On the same day, Maria Elena Boschi, who is the Minister of Constitutional Reforms in Renzi's government, was appointed Coordinator of the committee. Moreover, Renzi had hired American political adviser Jim Messina, who had previously managed Barack Obama's presidential campaigns, to oversee the campaign for "Yes".

On 24 May 2016, 193 university professors published a manifesto on L'Unità (the official newspaper of the Democratic Party), in which they expressed their support to the constitutional reform. Notable signatories were Franco Bassanini and Guido Tabellini.
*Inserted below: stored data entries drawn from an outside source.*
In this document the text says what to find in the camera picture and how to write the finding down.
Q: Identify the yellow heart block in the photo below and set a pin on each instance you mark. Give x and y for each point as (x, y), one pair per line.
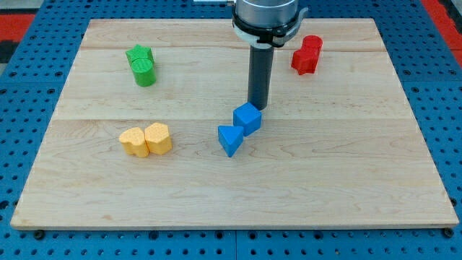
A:
(134, 143)

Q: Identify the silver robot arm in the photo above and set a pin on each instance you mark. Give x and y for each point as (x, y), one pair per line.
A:
(264, 24)

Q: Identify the green star block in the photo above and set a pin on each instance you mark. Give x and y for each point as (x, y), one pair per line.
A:
(139, 52)

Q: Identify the wooden board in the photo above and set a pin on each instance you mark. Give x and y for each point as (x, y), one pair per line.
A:
(337, 149)

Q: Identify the yellow pentagon block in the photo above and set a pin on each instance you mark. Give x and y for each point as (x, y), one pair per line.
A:
(157, 137)

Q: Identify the blue triangle block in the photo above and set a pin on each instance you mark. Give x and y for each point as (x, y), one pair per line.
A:
(230, 137)

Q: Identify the red cylinder block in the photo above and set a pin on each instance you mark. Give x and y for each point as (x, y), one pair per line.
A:
(312, 42)

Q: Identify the green cylinder block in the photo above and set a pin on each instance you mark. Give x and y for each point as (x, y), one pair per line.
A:
(143, 71)

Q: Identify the red star block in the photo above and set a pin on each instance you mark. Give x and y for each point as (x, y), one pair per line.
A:
(305, 60)

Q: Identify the blue cube block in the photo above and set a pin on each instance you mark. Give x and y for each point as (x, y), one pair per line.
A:
(249, 117)

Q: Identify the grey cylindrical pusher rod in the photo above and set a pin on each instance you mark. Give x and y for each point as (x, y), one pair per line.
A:
(259, 76)

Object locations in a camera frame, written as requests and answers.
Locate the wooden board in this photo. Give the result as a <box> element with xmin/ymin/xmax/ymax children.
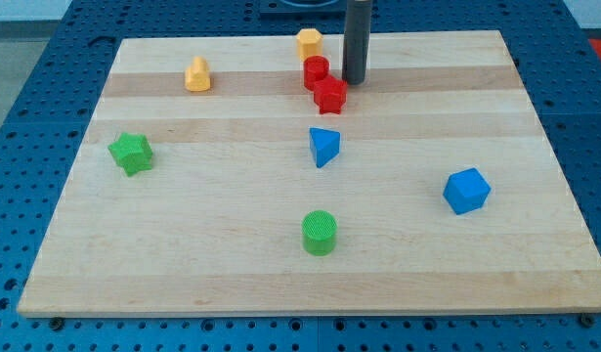
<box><xmin>18</xmin><ymin>30</ymin><xmax>601</xmax><ymax>318</ymax></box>

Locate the red cylinder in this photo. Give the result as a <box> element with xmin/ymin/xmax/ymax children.
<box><xmin>303</xmin><ymin>55</ymin><xmax>330</xmax><ymax>91</ymax></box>

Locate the green cylinder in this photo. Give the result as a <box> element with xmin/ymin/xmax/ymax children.
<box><xmin>301</xmin><ymin>210</ymin><xmax>338</xmax><ymax>256</ymax></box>

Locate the yellow hexagonal block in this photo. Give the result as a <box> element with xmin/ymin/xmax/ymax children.
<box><xmin>295</xmin><ymin>28</ymin><xmax>322</xmax><ymax>62</ymax></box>

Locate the blue triangular prism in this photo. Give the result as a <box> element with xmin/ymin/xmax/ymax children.
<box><xmin>309</xmin><ymin>127</ymin><xmax>341</xmax><ymax>168</ymax></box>

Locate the blue cube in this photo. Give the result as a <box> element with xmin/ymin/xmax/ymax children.
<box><xmin>443</xmin><ymin>168</ymin><xmax>492</xmax><ymax>215</ymax></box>

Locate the red star block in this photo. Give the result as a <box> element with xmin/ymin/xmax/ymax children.
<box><xmin>313</xmin><ymin>74</ymin><xmax>348</xmax><ymax>114</ymax></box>

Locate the green star block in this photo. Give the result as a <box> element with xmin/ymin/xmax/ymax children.
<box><xmin>107</xmin><ymin>132</ymin><xmax>153</xmax><ymax>177</ymax></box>

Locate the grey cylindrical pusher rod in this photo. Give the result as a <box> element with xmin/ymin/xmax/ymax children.
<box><xmin>342</xmin><ymin>0</ymin><xmax>372</xmax><ymax>85</ymax></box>

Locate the yellow heart block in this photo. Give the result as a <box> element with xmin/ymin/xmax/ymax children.
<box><xmin>184</xmin><ymin>57</ymin><xmax>211</xmax><ymax>92</ymax></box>

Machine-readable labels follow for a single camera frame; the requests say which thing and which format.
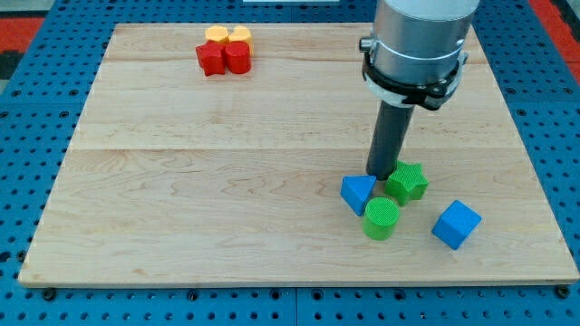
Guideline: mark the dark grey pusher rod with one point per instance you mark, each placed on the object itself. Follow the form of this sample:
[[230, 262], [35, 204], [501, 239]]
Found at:
[[387, 139]]

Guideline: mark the wooden board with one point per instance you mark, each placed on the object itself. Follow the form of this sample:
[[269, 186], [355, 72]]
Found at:
[[174, 179]]

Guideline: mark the green cylinder block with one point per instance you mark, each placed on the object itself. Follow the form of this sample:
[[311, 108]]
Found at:
[[381, 215]]

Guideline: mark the yellow heart block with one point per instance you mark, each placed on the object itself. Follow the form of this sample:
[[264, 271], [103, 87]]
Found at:
[[241, 33]]

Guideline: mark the blue triangle block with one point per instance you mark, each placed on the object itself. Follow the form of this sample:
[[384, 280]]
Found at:
[[356, 191]]

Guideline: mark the green star block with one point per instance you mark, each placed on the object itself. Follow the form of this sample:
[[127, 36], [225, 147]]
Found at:
[[406, 183]]

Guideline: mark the yellow hexagon block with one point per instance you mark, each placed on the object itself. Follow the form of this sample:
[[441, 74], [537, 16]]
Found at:
[[217, 34]]

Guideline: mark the blue cube block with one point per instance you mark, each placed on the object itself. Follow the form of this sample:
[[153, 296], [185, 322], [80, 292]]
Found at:
[[455, 224]]

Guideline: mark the red star block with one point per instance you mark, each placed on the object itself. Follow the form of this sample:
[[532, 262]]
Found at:
[[211, 58]]

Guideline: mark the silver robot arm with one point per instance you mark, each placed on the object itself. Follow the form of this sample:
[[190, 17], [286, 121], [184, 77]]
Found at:
[[413, 55]]

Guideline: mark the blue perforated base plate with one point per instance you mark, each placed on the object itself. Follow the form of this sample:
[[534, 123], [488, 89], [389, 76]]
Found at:
[[44, 97]]

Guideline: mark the red cylinder block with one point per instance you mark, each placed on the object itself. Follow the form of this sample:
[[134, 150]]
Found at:
[[238, 57]]

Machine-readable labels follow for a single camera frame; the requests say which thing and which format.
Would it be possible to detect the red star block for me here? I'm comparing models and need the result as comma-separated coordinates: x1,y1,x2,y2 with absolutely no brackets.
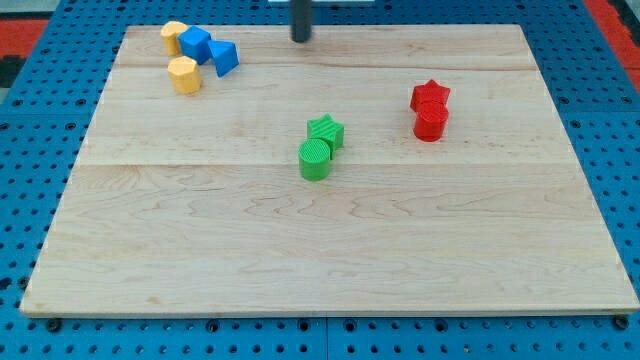
410,79,451,112

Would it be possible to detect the blue cube block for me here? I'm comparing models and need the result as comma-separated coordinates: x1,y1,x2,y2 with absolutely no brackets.
178,26,212,65

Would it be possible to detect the green cylinder block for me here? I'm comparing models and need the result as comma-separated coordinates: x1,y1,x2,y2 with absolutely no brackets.
298,139,331,181

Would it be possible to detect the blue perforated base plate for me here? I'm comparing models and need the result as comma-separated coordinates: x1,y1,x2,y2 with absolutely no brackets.
1,1,639,359

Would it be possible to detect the yellow hexagon block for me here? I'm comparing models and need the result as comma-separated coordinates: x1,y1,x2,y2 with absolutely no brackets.
167,56,202,94

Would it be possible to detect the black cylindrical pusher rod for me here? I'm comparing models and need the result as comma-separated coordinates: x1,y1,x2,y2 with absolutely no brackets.
290,0,313,43

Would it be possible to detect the red cylinder block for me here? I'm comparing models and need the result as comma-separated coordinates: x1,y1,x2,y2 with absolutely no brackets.
413,101,449,142

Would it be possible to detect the blue triangular block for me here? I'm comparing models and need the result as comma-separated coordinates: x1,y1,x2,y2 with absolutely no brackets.
208,40,239,77

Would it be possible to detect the yellow heart block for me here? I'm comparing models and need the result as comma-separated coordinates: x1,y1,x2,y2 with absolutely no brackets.
160,21,188,56

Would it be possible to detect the green star block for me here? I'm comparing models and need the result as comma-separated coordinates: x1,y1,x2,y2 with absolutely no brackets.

On 2 June, on the newspaper la Repubblica 300 notable professors, intellectuals, politicians and artists have signed a manifesto in favour of the reforms. The most famous signatories were Isabella Adinolfi, Stefano Arduini, Luigi Berlinguer, Andrea Carandini, Liliana Cavani, Fulvio Conti, Enrico Decleva, Antonio Ereditato, Mario Fortunato, Raffaele Lauro, Franco Malerba, Alberto Melloni, Federico Moccia, Andrea Moro, Giuseppe Novelli, Alberto Oliverio, Lorenzo Ornaghi, Annalisa Piras, Riccardo Pozzo, Michele Rak, Vincenzo Scotti, Luca Serianni, Giacomo Stella, Susanna Tamaro, Giuseppe Veltri and Giuliano Volpe.